*** Records supplied Section Begins ***

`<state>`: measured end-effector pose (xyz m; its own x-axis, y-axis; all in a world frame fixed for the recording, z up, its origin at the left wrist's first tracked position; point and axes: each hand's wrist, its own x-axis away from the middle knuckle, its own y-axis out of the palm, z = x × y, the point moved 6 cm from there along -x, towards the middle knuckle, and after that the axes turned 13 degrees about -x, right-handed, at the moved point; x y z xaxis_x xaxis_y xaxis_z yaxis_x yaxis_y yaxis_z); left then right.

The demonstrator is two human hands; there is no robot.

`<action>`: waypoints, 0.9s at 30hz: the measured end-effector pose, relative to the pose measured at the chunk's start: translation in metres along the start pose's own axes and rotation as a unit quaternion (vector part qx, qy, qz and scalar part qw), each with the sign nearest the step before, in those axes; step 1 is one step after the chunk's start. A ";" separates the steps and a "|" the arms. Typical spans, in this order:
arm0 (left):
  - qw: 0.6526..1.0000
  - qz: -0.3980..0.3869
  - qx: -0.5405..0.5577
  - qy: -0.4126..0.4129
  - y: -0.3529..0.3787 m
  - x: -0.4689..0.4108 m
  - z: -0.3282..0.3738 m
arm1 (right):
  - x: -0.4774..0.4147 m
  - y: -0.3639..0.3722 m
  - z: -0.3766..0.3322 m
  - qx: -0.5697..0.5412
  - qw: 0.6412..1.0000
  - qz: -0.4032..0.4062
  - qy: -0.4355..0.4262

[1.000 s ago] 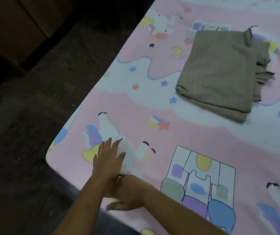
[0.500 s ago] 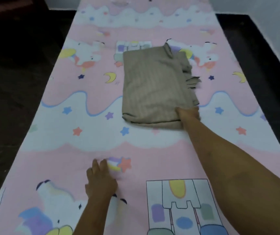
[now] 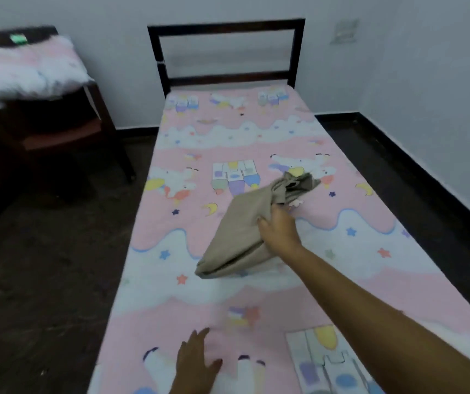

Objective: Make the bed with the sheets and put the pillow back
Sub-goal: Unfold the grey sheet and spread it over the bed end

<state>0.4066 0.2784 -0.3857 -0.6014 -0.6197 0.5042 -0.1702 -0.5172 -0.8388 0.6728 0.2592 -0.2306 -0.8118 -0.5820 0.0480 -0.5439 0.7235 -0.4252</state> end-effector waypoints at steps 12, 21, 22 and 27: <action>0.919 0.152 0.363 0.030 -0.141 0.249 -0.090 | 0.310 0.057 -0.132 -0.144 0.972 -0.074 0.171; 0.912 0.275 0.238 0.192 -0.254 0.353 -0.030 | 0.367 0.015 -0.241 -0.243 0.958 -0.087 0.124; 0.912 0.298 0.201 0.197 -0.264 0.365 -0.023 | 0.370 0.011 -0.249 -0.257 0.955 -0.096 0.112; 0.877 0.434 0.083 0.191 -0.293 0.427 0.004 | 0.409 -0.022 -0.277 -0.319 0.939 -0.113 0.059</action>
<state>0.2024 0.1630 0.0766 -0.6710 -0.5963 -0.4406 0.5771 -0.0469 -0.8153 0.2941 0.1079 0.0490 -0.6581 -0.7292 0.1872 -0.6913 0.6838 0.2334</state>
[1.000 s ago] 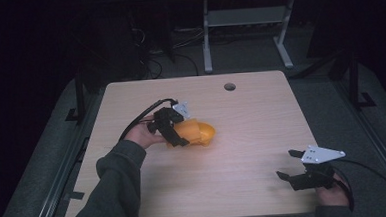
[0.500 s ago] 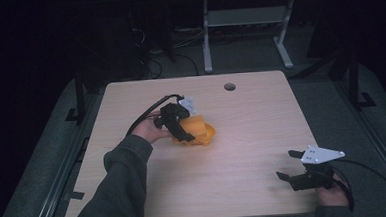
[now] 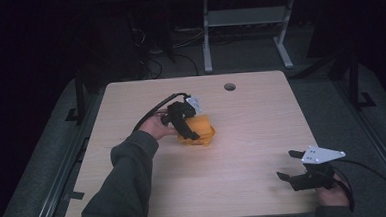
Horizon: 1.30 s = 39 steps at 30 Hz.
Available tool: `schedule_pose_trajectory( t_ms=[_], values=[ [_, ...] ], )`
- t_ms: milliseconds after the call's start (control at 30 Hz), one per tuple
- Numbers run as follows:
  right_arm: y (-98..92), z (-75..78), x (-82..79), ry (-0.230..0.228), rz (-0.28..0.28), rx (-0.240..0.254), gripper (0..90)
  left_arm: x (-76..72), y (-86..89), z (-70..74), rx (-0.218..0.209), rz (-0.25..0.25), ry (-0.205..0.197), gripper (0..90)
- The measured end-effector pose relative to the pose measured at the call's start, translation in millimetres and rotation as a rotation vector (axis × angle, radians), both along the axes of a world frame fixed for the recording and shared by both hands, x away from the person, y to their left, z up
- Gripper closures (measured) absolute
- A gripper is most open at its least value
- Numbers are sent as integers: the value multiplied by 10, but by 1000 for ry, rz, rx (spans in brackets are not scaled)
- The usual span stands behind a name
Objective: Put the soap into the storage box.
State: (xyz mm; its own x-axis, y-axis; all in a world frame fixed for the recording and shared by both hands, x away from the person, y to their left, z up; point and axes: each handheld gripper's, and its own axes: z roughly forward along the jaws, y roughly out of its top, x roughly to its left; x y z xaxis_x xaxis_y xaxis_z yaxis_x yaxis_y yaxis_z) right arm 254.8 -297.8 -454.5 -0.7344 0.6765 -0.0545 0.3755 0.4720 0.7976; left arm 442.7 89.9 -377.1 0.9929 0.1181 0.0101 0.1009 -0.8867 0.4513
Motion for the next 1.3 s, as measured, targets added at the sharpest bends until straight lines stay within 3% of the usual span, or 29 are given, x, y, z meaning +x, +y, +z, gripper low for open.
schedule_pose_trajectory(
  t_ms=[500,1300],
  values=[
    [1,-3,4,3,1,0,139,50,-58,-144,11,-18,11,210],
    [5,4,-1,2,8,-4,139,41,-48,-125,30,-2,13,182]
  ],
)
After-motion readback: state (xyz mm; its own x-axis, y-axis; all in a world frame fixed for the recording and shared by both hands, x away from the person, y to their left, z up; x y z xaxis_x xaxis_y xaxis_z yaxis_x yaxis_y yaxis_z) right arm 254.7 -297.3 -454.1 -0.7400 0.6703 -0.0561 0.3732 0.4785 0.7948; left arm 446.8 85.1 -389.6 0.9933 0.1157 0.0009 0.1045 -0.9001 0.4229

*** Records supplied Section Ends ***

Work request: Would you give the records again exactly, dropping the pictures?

Exercise answer:
`<state>`: measured end-effector pose (xyz m; its own x-axis, y-axis; all in a world frame fixed for the recording, z up, its origin at the left wrist's first tracked position; point and axes: each hand's wrist, its own x-axis away from the middle knuckle, its own y-axis out of the palm, z = x × y, the point moved 6 cm from there along -x, towards the middle knuckle, and after that the axes turned 13 degrees about -x, right-handed, at the moved point; x y z xaxis_x xaxis_y xaxis_z yaxis_x yaxis_y yaxis_z); left then right.

The demonstrator is two human hands; there is no robot.

`<action>`: waypoints, 0.9s at 30hz: the measured end-effector pose, relative to the pose measured at the chunk's start: translation in metres along the start pose's own axes and rotation as a unit quaternion (vector part qx, qy, qz and scalar part qw), each with the sign nearest the step before, in those axes; step 1 is one step after the chunk's start. A ";" separates the steps and a "|" the arms. Typical spans, in this order:
arm0 (left):
  - qw: 0.6526..1.0000
  - qz: -0.3980..0.3869
  - qx: -0.5405..0.5577
  - qy: -0.4126..0.4129
  - y: -0.3529..0.3787 m
  - x: -0.4689..0.4108 m
  - z: -0.3282..0.3738 m
arm1 (right):
  - x: -0.4774..0.4147 m
  - y: -0.3639..0.3722 m
  - z: -0.3766..0.3322 m
  - qx: -0.5697..0.5412
  - qw: 0.6412..1.0000
  - qz: -0.4032..0.4062
  - qy: -0.4355..0.4262

[1.000 s ago] 
[0.500 s ago] 
[now] 

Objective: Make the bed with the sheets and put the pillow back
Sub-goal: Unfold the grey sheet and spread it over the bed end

<state>0.4066 0.2784 -0.3857 -0.6014 -0.6197 0.5042 -0.1702 -0.5172 -0.8388 0.6728 0.2592 -0.2306 -0.8118 -0.5820 0.0480 -0.5439 0.7235 -0.4252</state> end-effector waypoints at steps 12, 21, 22 and 27: <action>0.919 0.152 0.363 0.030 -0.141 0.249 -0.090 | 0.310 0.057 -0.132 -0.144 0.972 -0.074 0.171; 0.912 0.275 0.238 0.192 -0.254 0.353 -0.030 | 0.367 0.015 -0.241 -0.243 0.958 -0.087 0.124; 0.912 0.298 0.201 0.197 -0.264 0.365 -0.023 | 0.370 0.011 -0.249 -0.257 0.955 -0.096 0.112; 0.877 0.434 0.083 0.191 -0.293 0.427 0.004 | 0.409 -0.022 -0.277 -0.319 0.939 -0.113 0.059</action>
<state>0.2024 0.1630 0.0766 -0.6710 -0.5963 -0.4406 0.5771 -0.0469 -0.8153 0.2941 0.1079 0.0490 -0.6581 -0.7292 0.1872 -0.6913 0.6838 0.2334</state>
[1.000 s ago] 
[0.500 s ago] 
[now] 
Horizon: 1.30 s = 39 steps at 30 Hz.
Available tool: `schedule_pose_trajectory( t_ms=[_], values=[ [_, ...] ], )`
- t_ms: milliseconds after the call's start (control at 30 Hz), one per tuple
- Numbers run as follows:
  right_arm: y (-98..92), z (-75..78), x (-82..79), ry (-0.230..0.228), rz (-0.28..0.28), rx (-0.240..0.254), gripper (0..90)
  left_arm: x (-76..72), y (-86..89), z (-70..74), rx (-0.218..0.209), rz (-0.25..0.25), ry (-0.205..0.197), gripper (0..90)
- The measured end-effector pose relative to the pose measured at the call's start, translation in millimetres and rotation as a rotation vector (axis × angle, radians), both along the axes of a world frame fixed for the recording and shared by both hands, x away from the person, y to their left, z up
- Gripper closures (measured) absolute
- A gripper is most open at its least value
- Numbers are sent as integers: the value multiplied by 10, but by 1000 for ry, rz, rx (spans in brackets are not scaled)
- The usual span stands behind a name
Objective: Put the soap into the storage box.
State: (xyz mm; its own x-axis, y-axis; all in a world frame fixed for the recording and shared by both hands, x away from the person, y to their left, z up; point and axes: each handheld gripper's, and its own axes: z roughly forward along the jaws, y roughly out of its top, x roughly to its left; x y z xaxis_x xaxis_y xaxis_z yaxis_x yaxis_y yaxis_z) right arm 254.8 -297.8 -454.5 -0.7344 0.6765 -0.0545 0.3755 0.4720 0.7976; left arm 442.7 89.9 -377.1 0.9929 0.1181 0.0101 0.1009 -0.8867 0.4513
Motion for the next 1.3 s, as measured, targets added at the sharpest bends until straight lines stay within 3% of the usual span, or 29 are given, x, y, z meaning +x, +y, +z, gripper low for open.
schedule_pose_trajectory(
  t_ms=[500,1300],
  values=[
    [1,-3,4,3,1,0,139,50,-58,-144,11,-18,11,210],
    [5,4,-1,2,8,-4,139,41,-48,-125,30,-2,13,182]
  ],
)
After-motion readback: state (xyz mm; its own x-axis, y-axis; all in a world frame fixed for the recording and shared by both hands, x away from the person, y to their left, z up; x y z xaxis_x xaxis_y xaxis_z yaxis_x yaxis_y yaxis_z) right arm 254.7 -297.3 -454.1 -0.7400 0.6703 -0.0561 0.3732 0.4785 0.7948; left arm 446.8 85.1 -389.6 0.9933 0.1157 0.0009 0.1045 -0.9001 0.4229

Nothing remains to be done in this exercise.